By 1962 Bly had published his first book of poems, Silence in the Snowy Fields. He came to prominence later in the decade with his opposition to the Vietnam War and his book The Light Around the Body (1968).
In the wake of Iron John, several of his best-known poetry collections were reissued last year, including The Light Around the Body; The Man in the Black Coat Turns (1981), which explored father-son relationships; Loving a Woman in Two Worlds (1985); and Selected Poems (1986).
This year HarperCollins published a collection of Bly's prose poems, What Have I Ever Lost By Dying? That book draws together work spanning more than 20 years, largely observations of nature, family and love. Because of the straightforward, detail-packed style of the prose-poem form, the work tends to be more immediately accessible than the more surreal dreamscapes of his lyrics.
Bly says he plans another book like Iron John that will deal with several fairy tales. Before that will come a new collection of poems that he has been working on for some years. Many of the poems are about his father.
Easily misunderstood
Bly recognizes that his recent work and the movement it has fed are not universally admired.
"Women have received so much depreciation from men," he says, "that they are justifiably afraid that when men get together they are liable to do something to women."
The media is to blame, he says, for its oversimplifications and tendency to focus its images on the drum-beating extremes. Bly's metaphors of the inner wild man or soul warrior are easily
misinterpreted. ("Warrior doesn't mean you go to the gulf war," he has said elsewhere. "It means you fight inside your community for what is good.")

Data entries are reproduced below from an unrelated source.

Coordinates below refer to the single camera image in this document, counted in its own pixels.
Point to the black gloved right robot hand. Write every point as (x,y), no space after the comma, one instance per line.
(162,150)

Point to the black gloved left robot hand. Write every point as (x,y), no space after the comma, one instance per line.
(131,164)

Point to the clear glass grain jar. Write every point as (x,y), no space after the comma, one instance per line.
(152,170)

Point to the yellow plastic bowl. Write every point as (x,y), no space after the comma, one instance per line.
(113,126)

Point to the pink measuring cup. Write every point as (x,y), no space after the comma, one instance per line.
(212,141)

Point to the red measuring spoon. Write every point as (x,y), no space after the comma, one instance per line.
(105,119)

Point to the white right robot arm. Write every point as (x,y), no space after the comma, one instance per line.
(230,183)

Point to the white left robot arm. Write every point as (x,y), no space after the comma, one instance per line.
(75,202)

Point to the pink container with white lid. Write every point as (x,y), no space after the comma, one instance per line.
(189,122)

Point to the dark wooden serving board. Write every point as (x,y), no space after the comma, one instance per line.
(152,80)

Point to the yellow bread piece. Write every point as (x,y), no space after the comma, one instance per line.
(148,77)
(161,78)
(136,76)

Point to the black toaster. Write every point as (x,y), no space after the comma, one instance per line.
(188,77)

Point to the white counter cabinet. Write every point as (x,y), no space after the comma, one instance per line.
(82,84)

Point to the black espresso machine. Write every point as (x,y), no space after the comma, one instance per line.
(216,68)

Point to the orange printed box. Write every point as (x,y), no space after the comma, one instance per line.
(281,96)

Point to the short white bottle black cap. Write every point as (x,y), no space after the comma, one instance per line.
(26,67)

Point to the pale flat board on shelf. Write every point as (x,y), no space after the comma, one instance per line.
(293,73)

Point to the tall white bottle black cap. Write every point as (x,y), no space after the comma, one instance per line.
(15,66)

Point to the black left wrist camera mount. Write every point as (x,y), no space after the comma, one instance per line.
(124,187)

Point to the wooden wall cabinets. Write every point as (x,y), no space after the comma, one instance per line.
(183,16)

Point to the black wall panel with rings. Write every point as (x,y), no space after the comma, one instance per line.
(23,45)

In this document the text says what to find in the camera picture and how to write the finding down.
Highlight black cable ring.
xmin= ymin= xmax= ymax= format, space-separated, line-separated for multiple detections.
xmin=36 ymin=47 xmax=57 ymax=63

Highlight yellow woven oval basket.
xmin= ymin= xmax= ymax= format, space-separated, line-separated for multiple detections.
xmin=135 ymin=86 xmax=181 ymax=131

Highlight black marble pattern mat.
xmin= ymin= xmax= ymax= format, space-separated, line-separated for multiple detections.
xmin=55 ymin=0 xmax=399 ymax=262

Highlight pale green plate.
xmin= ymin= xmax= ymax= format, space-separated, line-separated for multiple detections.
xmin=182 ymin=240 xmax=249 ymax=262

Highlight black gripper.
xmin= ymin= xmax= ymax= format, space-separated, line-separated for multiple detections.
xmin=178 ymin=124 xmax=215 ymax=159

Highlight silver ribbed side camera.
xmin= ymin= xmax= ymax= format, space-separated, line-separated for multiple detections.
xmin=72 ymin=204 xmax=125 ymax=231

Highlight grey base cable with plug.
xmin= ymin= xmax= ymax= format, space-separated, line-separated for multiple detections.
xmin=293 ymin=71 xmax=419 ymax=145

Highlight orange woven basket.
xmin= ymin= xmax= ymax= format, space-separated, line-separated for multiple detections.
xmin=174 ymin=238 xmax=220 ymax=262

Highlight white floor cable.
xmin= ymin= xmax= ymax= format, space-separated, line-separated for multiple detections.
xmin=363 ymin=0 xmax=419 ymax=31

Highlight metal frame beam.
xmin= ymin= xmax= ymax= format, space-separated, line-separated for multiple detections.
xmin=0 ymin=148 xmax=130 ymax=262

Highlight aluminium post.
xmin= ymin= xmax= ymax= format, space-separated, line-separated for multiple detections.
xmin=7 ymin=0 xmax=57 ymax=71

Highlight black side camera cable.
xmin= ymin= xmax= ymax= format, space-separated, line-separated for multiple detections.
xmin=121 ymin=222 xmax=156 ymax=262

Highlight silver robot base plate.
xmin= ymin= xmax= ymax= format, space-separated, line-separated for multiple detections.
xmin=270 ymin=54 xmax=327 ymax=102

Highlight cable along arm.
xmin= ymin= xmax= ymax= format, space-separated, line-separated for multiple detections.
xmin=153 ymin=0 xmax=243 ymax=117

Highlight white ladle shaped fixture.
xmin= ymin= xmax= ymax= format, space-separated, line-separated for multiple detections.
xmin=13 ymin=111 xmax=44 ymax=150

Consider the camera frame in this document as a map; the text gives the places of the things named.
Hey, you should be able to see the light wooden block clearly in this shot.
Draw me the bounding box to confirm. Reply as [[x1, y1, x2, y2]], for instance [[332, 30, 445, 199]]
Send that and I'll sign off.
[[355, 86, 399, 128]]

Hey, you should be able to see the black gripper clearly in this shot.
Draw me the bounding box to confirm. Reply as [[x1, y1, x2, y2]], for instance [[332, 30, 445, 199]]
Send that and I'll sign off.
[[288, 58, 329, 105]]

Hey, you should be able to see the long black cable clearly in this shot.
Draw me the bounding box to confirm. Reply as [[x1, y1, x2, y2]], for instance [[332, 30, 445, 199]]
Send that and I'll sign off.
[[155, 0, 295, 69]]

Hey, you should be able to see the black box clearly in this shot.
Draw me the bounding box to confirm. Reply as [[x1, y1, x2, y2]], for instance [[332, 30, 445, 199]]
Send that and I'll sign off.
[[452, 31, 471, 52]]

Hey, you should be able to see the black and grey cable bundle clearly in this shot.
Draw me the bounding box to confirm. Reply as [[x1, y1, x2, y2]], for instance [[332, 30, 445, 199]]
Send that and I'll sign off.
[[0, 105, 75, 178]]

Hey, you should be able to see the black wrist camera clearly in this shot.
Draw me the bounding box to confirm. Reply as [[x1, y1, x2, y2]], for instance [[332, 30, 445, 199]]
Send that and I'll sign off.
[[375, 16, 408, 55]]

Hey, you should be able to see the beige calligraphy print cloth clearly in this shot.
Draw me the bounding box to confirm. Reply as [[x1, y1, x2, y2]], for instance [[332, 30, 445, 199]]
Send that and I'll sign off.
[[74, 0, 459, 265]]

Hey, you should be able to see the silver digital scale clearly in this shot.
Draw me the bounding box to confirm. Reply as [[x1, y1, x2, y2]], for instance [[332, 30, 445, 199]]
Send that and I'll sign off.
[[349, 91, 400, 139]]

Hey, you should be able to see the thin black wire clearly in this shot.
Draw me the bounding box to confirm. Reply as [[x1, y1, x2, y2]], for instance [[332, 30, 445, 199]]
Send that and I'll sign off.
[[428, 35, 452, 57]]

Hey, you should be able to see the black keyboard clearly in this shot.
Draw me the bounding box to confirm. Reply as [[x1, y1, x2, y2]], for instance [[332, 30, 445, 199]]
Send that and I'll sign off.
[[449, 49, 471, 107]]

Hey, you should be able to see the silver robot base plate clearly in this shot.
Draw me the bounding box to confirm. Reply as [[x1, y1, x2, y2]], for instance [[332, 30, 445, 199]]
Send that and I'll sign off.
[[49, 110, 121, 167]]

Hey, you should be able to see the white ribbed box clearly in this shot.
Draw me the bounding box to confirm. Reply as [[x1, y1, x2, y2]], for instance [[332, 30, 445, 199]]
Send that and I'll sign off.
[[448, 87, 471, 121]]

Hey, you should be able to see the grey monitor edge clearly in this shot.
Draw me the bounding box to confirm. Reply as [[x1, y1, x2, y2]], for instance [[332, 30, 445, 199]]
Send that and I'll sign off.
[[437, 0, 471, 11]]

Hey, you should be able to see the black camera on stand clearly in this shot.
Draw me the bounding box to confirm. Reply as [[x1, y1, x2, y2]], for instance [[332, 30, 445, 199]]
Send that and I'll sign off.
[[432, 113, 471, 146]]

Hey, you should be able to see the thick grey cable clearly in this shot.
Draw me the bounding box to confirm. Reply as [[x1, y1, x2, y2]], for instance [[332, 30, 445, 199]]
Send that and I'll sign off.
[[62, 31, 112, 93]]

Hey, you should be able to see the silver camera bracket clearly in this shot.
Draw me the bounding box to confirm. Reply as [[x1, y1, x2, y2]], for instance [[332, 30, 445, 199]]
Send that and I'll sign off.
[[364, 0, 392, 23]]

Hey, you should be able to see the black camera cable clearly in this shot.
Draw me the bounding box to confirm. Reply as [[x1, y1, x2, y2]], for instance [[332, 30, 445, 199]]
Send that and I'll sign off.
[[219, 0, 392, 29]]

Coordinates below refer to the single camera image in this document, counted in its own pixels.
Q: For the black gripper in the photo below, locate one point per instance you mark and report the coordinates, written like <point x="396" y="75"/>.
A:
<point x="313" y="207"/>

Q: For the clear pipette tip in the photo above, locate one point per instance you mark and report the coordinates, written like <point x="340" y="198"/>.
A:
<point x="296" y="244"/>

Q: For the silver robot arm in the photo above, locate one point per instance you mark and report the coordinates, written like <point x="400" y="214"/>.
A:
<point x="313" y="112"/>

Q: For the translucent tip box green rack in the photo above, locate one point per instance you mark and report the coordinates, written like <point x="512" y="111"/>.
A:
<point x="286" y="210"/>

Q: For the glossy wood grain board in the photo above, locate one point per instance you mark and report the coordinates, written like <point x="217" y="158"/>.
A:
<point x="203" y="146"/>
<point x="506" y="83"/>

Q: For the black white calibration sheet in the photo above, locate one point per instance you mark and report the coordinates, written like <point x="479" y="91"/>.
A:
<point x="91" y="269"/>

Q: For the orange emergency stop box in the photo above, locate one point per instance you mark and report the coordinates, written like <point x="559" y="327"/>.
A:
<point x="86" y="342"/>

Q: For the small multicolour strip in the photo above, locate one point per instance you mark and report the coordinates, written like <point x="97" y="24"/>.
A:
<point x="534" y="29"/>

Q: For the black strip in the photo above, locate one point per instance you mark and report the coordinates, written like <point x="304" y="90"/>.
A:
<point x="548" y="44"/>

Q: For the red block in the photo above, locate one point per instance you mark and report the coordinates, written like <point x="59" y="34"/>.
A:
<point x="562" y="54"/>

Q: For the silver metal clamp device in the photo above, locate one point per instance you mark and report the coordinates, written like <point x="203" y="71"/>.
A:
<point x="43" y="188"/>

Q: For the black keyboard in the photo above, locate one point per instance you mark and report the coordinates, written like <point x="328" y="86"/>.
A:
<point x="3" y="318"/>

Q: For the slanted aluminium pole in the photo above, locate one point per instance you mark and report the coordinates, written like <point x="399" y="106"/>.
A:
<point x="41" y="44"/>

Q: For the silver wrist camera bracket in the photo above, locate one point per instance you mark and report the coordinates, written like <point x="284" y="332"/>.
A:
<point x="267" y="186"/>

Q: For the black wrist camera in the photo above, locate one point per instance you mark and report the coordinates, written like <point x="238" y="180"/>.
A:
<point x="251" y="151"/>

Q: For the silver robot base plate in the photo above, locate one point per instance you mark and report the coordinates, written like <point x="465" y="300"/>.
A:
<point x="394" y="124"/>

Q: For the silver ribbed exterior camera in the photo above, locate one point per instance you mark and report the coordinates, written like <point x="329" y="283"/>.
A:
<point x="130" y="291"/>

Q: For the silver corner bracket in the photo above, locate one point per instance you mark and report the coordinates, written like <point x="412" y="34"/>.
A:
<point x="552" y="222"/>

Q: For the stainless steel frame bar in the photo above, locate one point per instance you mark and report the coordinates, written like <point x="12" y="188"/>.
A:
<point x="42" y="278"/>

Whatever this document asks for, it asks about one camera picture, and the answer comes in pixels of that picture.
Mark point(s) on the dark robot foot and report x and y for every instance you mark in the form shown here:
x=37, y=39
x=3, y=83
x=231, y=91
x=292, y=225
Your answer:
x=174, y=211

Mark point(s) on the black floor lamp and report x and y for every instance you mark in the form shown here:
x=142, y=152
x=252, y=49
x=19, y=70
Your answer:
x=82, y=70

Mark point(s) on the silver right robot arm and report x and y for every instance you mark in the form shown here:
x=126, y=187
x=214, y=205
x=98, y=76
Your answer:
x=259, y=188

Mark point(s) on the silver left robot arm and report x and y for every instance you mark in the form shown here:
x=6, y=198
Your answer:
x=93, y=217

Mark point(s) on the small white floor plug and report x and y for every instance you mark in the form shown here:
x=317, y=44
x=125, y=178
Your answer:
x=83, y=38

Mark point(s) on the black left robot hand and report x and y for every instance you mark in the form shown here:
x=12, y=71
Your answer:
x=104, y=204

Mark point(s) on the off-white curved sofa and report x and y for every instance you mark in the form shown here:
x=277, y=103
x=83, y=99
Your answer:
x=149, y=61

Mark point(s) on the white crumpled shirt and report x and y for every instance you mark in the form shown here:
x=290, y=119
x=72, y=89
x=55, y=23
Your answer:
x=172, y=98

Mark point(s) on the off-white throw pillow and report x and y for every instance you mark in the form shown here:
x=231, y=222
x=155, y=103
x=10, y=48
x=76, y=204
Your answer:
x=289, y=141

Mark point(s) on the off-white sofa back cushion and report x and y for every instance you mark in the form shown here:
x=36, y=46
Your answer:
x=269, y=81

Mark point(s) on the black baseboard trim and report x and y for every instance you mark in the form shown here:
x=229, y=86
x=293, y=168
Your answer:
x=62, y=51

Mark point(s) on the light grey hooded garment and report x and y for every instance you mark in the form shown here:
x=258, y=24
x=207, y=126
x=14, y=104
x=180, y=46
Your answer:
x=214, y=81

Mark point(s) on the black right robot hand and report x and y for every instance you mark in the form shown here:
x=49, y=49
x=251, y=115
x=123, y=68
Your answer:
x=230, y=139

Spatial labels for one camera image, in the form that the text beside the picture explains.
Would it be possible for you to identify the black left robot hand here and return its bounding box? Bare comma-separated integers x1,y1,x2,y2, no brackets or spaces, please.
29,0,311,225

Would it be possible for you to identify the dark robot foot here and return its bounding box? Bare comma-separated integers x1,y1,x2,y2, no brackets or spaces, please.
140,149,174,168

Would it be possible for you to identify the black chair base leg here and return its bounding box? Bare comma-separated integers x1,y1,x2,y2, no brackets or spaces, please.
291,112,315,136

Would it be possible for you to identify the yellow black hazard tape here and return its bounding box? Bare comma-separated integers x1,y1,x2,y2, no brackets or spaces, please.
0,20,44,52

"Most women get the big picture out of the media," he says, "and there's a lot of false pictures of it floating around But some of the same things that are now being said about the men's movement were said about the women's movement when it began."
Typical of the criticism is April Bernard's recent assessment in The New Republic. Reviewing The Rag and Bone Shop of the Heart and another book of men's poetry, Bernard wrote: "While it would be unfair, of course, to fault men as a group for exploring their feelings, it could be argued that they have already done that, in what is loosely known as The History of Civilization."
Bernard characterizes Bly as something of a huckster and particularly disingenuous, betrayed by his language, in his "claim to embrace women, or feminism."
"For some of those young women feminists," Bly counters, "they are not writing about the book. They are attempting to establish themselves in the eyes of their women peers, and for that they've got to hit it hard."
Bly has gone beyond the men-only approach by presenting workshops for both sexes in collaboration with Marion Woodman, a Jungian analyst in Toronto. A year ago he and Deborah Tannen, the popular author of You Just Don't Understand, a book about how men and women fail to communicate, gave a joint program in New York on "Men and Women Talking Together."
Bly is adamant about the value for men and women in such soul-searching work.
"I'm not a separatist in any way," he says. "I think that many women who participated in the women's movement 20 years ago did marvelous things. They helped to bring out pain and anger that hadn't been expressed, which really is important. Women now feel that something else is needed - it's time to stop attacking men and see if we can get along.
"The people in the media seem to want more anger between men and women. They are always trying to get us to say something inflammatory. Men and women themselves want less anger and more reconciliation."